In the great Northeast, three quarters of the way through February, the snow piles are getting higher and higher in the mall parking lots and at that intersection you can’t see around that everyone hates.  It didn’t happen all at once.  Our first snow was in October this year.  It didn’t stay, but it set the pace for five months of winter.  As each storm leaves it’s trace, some melts away, some gets rained away, but overall it accumulates.  We might get ten inches, but only three really ends up on the pile.   Then another five inches, but this time all five end up on the pile, etc.  Your tax burdens build up the exact same way.  And there isn’t some magical button you can push to lower that tax burden.  Instead, it’s a series of little things you can do to save $200 here and $500 there that really add up over the course of a year to a lower tax bill.  Before the Trump tax code changes, many people relied on piling expenses onto their Schedule A to help lower the bill.  Maybe they took a bag of clothes to the Salvation Army and saved the receipt, or donated to the local food bank.  Many saved receipts for their unreimbursed work related expenses, mileage and/or meals.  A lot of people counted on Schedule A as the place to chip away at the tax bill.

Under the new tax rules, most of those tax reduction opportunities are gone.  Many people are now feeling a little bit helpless to fight back, struggling for strategies and realizing that their withholding has not been enough to cover this year’s tax bill.  Many find themselves paying Uncle Sam more than they want to, often for the first time in a while.  Here are a couple of strategies to get proactive with your tax planning so your 2019 tax year filing isn’t as bad as your 2018 might be for you.  

At the bottom of the old Schedule A, money people spent for un-reimbursed work expenses like mileage, meals and clothes could create a fairly large write off against the tax bill.  These deductions are no longer available on Schedule A.  The strategy is to possibly change the business structure of that income generating activity so that it can be moved to a Schedule C.  The difference between a Schedule C business deduction and an un-reimbursed work expense is the structure of the business requirements and the relationship between the payer and the payee of the income.  Rearranging that relationship could possibly move that unreimbursed work expense item from Schedule A to Schedule C, legally and ethically. 
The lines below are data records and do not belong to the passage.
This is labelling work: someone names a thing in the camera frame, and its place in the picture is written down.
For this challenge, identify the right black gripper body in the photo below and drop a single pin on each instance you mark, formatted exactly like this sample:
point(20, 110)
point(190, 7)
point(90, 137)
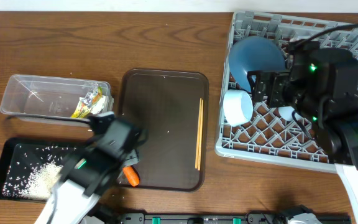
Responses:
point(280, 93)

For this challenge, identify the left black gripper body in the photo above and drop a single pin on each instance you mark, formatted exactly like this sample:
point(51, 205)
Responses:
point(133, 157)

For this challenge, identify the light blue plastic cup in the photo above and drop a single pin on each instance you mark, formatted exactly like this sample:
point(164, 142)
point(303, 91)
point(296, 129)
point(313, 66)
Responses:
point(286, 113)

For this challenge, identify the orange carrot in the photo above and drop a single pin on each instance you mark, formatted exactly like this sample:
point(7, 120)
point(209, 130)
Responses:
point(131, 176)

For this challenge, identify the white tissue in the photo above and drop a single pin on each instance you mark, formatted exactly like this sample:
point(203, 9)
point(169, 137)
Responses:
point(99, 106)

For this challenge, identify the large blue plate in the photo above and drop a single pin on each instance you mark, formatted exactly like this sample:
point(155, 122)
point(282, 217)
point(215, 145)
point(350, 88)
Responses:
point(251, 54)

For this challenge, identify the light blue small bowl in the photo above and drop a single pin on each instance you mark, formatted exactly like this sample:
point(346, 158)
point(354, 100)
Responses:
point(238, 107)

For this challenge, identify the yellow green snack wrapper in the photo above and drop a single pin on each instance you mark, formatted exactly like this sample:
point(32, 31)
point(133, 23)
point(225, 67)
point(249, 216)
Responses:
point(88, 102)

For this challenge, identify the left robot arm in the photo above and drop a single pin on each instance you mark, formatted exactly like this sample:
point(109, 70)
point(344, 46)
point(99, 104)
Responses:
point(91, 170)

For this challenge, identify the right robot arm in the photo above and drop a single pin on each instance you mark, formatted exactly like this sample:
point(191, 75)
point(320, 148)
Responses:
point(321, 86)

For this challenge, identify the grey plastic dishwasher rack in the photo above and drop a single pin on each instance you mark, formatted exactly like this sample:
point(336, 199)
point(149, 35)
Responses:
point(267, 137)

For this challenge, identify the black waste tray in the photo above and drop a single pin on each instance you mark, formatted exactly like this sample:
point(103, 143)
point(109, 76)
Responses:
point(7, 153)

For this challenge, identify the clear plastic waste bin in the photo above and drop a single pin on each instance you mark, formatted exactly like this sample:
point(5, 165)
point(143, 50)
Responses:
point(49, 99)

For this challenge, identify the dark brown serving tray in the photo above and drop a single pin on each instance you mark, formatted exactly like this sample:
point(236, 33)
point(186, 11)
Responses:
point(166, 104)

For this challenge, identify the spilled white rice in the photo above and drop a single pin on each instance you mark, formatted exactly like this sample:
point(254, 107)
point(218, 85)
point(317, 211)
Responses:
point(33, 170)

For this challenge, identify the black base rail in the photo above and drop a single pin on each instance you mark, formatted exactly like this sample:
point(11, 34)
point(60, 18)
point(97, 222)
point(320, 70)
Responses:
point(250, 218)
First, let’s talk about the revenue that gets you there.  The reason people usually have unreimbursed work expenses is because they receive a W-2 and work for somebody that simply requires a certain kind of clothing or other items to do the job.  A good example is a nurse at a hospital who might be required to wear scrubs, but they are not provided by the hospital.  They have unfortunately now lost a deduction if they’re a W-2 nurse with no “side gigs”.  Hopefully, they benefited enough by the standard deduction growing that they’re not missing that extra deduction they used to put at the bottom of their Schedule A.  
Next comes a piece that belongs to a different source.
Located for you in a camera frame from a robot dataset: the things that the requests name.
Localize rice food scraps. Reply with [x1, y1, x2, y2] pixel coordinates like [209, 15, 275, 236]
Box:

However, many people do have pay that allows them to move those same deductions from Schedule A onto a Schedule C.  Many educators, professors and doctors, just to name a few, spend $20,000, $30,000, $40,000 a year going to conferences, going on sabbaticals, spending time learning to be better at what they do.  They used to put those expenses on the bottom of Schedule A.  Now, all they need to do is tweak the reason that they are performing the same task.  A medical conference, for instance, could be to educate themselves and the expense might have gone on Schedule A, but it also could have been research for a book.  They could be an author and claim that same expense on schedule C.  Of course, we’re not talking about cheating the IRS, so in this example they would really have to then write a book.  Publishing papers may not have been a for profit enterprise, whereas a little extra work in publishing a book gets them more than honorable mention in a medical magazine.  It gets them the possibility of publisher income and all of the joys of taking deductions on the trip to get there.  Professors could also be published authors after going on sabbaticals to do research.  They could have many other reasons why they’re going where they’re going and spending what they spend that aren’t singularly justifiable on a Schedule A.  There are other ways to categorize and legally spend many of the exact same expenses.  The moral of the story here is that you need to investigate and plan to keep your deductions.  You have to care about the loss enough to put in the extra effort, research and work with a tax planner to make sure that you can re-establish those deductions in other ways that, under the scrutiny of audits, would not cause a problem.  

Not all strategies are complex, some are very simple;

The way to offset the fact that you’ve been “under withholding” can be very simple, open an IRA.  More than one person has walked through our doors in the last few weeks and found out, instead of getting a $1,000 refund, they’re paying in $1,800, and asked, “what can we do?”.  The answer can be simply opening a personal IRA on top of their 401(k) from work, which often does the trick of lowering the tax burden.  We turned a sad face owing $1,800 into a happy face getting a $300 refund by simply opening an IRA.  So there are many proactive things that can be done to chip away at the tax “snow pile”.  A little tax savings here, a little there can get you back to a new normal, or even better off than you were before.  You just have to grab your shovel (and a tax planner) and want it!